== WORK TASK ==
Output every entry exactly as written, skipping any pictures.

** EXERCISE MATERIALS follows **

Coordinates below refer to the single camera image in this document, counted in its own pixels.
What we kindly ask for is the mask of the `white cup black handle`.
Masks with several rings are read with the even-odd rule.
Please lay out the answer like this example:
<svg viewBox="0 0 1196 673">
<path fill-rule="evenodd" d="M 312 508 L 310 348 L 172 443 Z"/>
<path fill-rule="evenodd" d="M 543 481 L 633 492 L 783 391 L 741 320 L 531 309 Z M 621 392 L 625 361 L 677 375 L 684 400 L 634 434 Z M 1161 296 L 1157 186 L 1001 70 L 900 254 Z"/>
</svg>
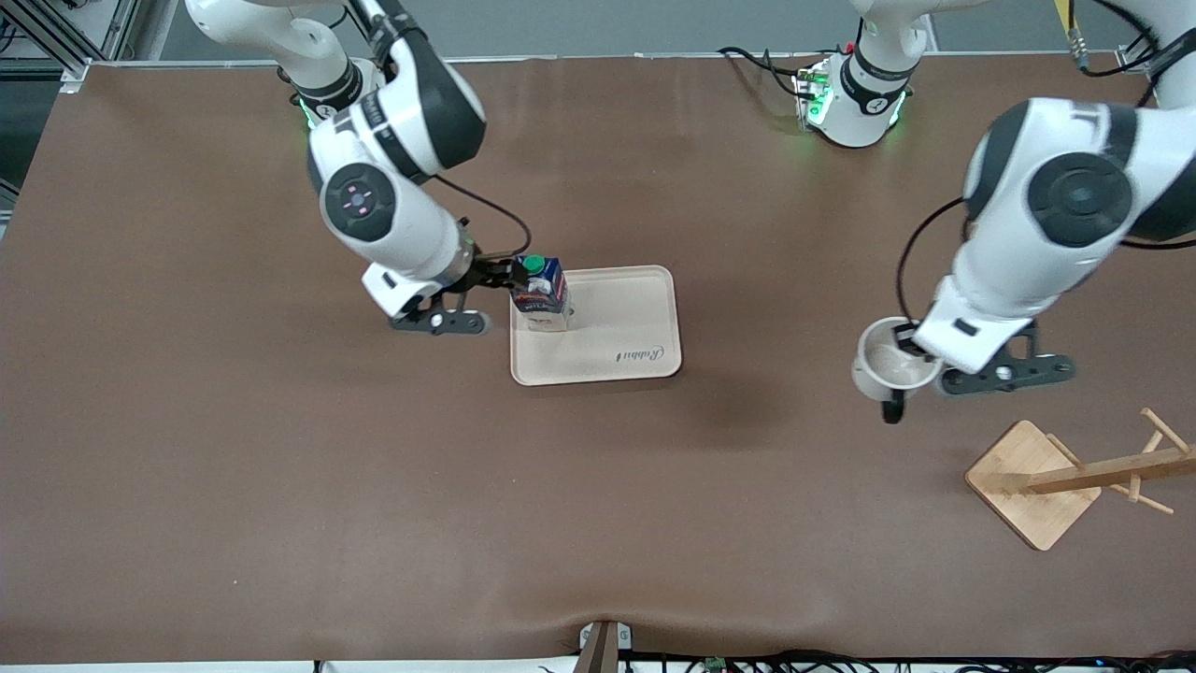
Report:
<svg viewBox="0 0 1196 673">
<path fill-rule="evenodd" d="M 873 322 L 856 339 L 852 379 L 860 393 L 880 405 L 886 424 L 898 424 L 908 400 L 934 383 L 944 371 L 942 359 L 925 351 L 925 357 L 910 357 L 893 345 L 892 328 L 898 316 Z"/>
</svg>

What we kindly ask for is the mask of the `blue milk carton green cap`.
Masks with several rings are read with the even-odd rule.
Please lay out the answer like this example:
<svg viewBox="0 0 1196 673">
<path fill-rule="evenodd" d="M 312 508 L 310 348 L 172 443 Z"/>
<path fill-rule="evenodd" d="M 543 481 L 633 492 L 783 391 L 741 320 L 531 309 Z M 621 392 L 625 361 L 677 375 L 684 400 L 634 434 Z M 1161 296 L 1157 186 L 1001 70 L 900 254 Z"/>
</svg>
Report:
<svg viewBox="0 0 1196 673">
<path fill-rule="evenodd" d="M 574 311 L 559 257 L 533 253 L 520 255 L 515 261 L 527 276 L 525 285 L 511 290 L 521 328 L 536 334 L 568 331 Z"/>
</svg>

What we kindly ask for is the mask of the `wooden cup rack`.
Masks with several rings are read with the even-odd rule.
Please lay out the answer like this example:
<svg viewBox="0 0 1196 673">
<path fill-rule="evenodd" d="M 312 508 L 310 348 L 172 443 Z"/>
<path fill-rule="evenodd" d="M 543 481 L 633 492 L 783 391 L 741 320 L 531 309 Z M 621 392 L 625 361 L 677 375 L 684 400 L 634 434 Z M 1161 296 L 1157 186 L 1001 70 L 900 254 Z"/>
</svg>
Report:
<svg viewBox="0 0 1196 673">
<path fill-rule="evenodd" d="M 1142 492 L 1146 481 L 1196 476 L 1196 440 L 1174 432 L 1152 408 L 1140 414 L 1151 436 L 1136 454 L 1085 463 L 1062 439 L 1021 420 L 964 475 L 975 494 L 1029 547 L 1046 552 L 1105 492 L 1174 514 Z"/>
</svg>

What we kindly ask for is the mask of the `beige plastic tray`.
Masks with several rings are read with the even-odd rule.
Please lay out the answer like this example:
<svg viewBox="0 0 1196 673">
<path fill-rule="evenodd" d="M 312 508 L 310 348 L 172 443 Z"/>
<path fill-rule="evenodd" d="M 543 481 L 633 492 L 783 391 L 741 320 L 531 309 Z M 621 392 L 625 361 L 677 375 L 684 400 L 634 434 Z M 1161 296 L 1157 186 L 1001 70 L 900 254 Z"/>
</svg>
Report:
<svg viewBox="0 0 1196 673">
<path fill-rule="evenodd" d="M 511 375 L 521 386 L 671 378 L 683 362 L 675 277 L 663 265 L 565 271 L 573 316 L 561 332 L 509 314 Z"/>
</svg>

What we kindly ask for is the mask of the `metal table edge bracket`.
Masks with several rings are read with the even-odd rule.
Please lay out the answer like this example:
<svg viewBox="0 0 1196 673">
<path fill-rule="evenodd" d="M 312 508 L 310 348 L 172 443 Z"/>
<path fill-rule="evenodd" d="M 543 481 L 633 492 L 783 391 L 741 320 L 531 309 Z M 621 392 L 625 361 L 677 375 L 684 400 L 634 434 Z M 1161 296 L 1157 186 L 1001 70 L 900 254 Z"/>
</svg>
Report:
<svg viewBox="0 0 1196 673">
<path fill-rule="evenodd" d="M 594 620 L 579 634 L 580 653 L 573 673 L 634 673 L 631 626 L 623 622 Z"/>
</svg>

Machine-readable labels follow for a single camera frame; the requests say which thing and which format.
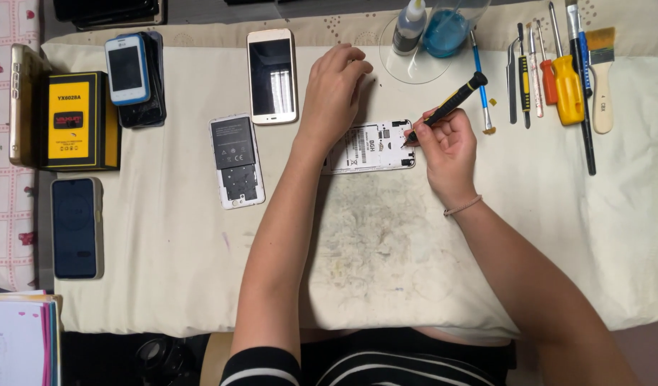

** End of EXERCISE MATERIALS **

== ANSWER BELOW ==
Coordinates below refer to the single camera image in this document, counted in its own pixels.
What we kindly ask for is the mask of the `white cup black handle`.
Masks with several rings are read with the even-odd rule.
Please lay out the answer like this example:
<svg viewBox="0 0 1196 673">
<path fill-rule="evenodd" d="M 312 508 L 310 348 L 172 443 Z"/>
<path fill-rule="evenodd" d="M 543 481 L 633 492 L 783 391 L 741 320 L 531 309 Z M 621 392 L 625 361 L 677 375 L 684 400 L 634 434 Z M 1161 296 L 1157 186 L 1001 70 L 900 254 Z"/>
</svg>
Report:
<svg viewBox="0 0 1196 673">
<path fill-rule="evenodd" d="M 873 322 L 856 339 L 852 379 L 860 393 L 880 405 L 886 424 L 898 424 L 908 400 L 934 383 L 944 371 L 942 359 L 925 351 L 925 357 L 910 357 L 893 345 L 892 328 L 898 316 Z"/>
</svg>

What we kindly ask for is the mask of the `blue milk carton green cap`.
Masks with several rings are read with the even-odd rule.
Please lay out the answer like this example:
<svg viewBox="0 0 1196 673">
<path fill-rule="evenodd" d="M 312 508 L 310 348 L 172 443 Z"/>
<path fill-rule="evenodd" d="M 543 481 L 633 492 L 783 391 L 741 320 L 531 309 Z M 621 392 L 625 361 L 677 375 L 684 400 L 634 434 Z M 1161 296 L 1157 186 L 1001 70 L 900 254 Z"/>
</svg>
Report:
<svg viewBox="0 0 1196 673">
<path fill-rule="evenodd" d="M 574 311 L 559 257 L 533 253 L 520 255 L 515 261 L 527 276 L 525 285 L 511 290 L 521 328 L 536 334 L 568 331 Z"/>
</svg>

What we kindly ask for is the mask of the `wooden cup rack`.
Masks with several rings are read with the even-odd rule.
Please lay out the answer like this example:
<svg viewBox="0 0 1196 673">
<path fill-rule="evenodd" d="M 312 508 L 310 348 L 172 443 Z"/>
<path fill-rule="evenodd" d="M 543 481 L 633 492 L 783 391 L 741 320 L 531 309 Z M 621 392 L 625 361 L 677 375 L 684 400 L 634 434 Z M 1161 296 L 1157 186 L 1001 70 L 900 254 Z"/>
</svg>
Report:
<svg viewBox="0 0 1196 673">
<path fill-rule="evenodd" d="M 1142 492 L 1146 481 L 1196 476 L 1196 440 L 1174 432 L 1152 408 L 1140 414 L 1151 436 L 1136 454 L 1085 463 L 1062 439 L 1021 420 L 964 475 L 975 494 L 1029 547 L 1046 552 L 1105 492 L 1174 514 Z"/>
</svg>

What we kindly ask for is the mask of the `beige plastic tray`.
Masks with several rings are read with the even-odd rule.
Please lay out the answer like this example:
<svg viewBox="0 0 1196 673">
<path fill-rule="evenodd" d="M 312 508 L 310 348 L 172 443 Z"/>
<path fill-rule="evenodd" d="M 543 481 L 633 492 L 783 391 L 741 320 L 531 309 Z M 621 392 L 625 361 L 677 375 L 684 400 L 634 434 Z M 1161 296 L 1157 186 L 1001 70 L 900 254 Z"/>
</svg>
Report:
<svg viewBox="0 0 1196 673">
<path fill-rule="evenodd" d="M 511 375 L 521 386 L 671 378 L 683 362 L 675 277 L 663 265 L 565 271 L 573 316 L 561 332 L 509 314 Z"/>
</svg>

What we kindly ask for is the mask of the `metal table edge bracket`.
Masks with several rings are read with the even-odd rule.
Please lay out the answer like this example:
<svg viewBox="0 0 1196 673">
<path fill-rule="evenodd" d="M 312 508 L 310 348 L 172 443 Z"/>
<path fill-rule="evenodd" d="M 543 481 L 633 492 L 783 391 L 741 320 L 531 309 Z M 621 392 L 625 361 L 677 375 L 684 400 L 634 434 Z M 1161 296 L 1157 186 L 1001 70 L 900 254 Z"/>
</svg>
Report:
<svg viewBox="0 0 1196 673">
<path fill-rule="evenodd" d="M 594 620 L 579 634 L 580 653 L 573 673 L 634 673 L 631 626 L 623 622 Z"/>
</svg>

Machine-readable labels follow for a single camera frame; the requests say which thing and which format.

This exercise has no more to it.